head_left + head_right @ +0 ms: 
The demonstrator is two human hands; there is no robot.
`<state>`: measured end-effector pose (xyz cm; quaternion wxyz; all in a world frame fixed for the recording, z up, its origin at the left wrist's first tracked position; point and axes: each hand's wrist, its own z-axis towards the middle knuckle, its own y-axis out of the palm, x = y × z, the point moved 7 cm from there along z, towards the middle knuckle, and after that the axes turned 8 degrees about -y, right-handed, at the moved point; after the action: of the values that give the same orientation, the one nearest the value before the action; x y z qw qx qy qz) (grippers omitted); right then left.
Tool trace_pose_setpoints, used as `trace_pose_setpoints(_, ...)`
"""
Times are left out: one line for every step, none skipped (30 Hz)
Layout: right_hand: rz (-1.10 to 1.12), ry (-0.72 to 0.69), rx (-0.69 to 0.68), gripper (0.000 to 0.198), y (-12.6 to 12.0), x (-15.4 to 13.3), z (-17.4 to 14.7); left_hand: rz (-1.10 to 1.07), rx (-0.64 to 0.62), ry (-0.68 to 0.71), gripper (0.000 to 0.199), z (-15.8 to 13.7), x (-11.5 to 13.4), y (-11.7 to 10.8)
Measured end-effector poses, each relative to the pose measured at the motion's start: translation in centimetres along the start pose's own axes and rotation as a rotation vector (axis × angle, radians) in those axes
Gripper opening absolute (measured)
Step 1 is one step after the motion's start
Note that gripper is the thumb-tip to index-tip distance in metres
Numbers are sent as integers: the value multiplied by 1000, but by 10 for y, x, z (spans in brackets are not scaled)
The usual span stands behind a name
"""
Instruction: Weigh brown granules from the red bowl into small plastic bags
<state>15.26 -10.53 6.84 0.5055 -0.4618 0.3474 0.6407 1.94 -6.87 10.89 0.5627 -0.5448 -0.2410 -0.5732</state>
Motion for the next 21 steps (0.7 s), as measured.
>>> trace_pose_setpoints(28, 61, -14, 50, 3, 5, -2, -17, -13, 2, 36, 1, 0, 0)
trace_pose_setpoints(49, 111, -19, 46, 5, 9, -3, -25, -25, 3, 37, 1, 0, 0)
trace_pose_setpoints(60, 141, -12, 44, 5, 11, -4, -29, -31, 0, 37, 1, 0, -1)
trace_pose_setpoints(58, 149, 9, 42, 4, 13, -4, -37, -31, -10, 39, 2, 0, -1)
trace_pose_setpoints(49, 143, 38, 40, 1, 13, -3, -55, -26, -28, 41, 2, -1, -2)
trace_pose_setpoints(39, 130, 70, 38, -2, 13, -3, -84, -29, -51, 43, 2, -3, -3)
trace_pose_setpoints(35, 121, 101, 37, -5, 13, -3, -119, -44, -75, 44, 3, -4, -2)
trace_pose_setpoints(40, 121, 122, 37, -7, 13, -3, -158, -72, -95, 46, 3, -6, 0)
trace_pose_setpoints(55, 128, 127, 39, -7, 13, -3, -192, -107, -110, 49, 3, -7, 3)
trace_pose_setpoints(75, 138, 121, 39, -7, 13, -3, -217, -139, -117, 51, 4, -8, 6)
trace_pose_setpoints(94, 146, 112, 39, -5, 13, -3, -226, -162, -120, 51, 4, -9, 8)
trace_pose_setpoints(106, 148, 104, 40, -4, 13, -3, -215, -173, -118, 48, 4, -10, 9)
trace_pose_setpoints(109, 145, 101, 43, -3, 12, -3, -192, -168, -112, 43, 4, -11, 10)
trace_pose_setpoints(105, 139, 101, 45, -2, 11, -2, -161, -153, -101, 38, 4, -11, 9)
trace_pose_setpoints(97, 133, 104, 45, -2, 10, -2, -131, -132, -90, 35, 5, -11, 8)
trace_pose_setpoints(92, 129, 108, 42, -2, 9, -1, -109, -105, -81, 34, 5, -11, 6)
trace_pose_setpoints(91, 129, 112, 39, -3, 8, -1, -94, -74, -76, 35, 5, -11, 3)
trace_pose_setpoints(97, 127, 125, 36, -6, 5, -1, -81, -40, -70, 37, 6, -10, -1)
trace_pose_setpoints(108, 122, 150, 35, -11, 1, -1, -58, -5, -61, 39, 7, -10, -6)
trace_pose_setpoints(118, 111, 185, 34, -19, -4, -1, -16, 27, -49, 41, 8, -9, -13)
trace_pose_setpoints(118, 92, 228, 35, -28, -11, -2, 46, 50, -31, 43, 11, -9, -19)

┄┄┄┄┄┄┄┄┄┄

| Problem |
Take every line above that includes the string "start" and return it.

| Your solution |
Measured end-effector poses, each relative to the pose measured at the motion's start: translation in centimetres along the start pose's own axes and rotation as a rotation vector (axis × angle, radians) in those axes
Step 1 is one step after the motion's start

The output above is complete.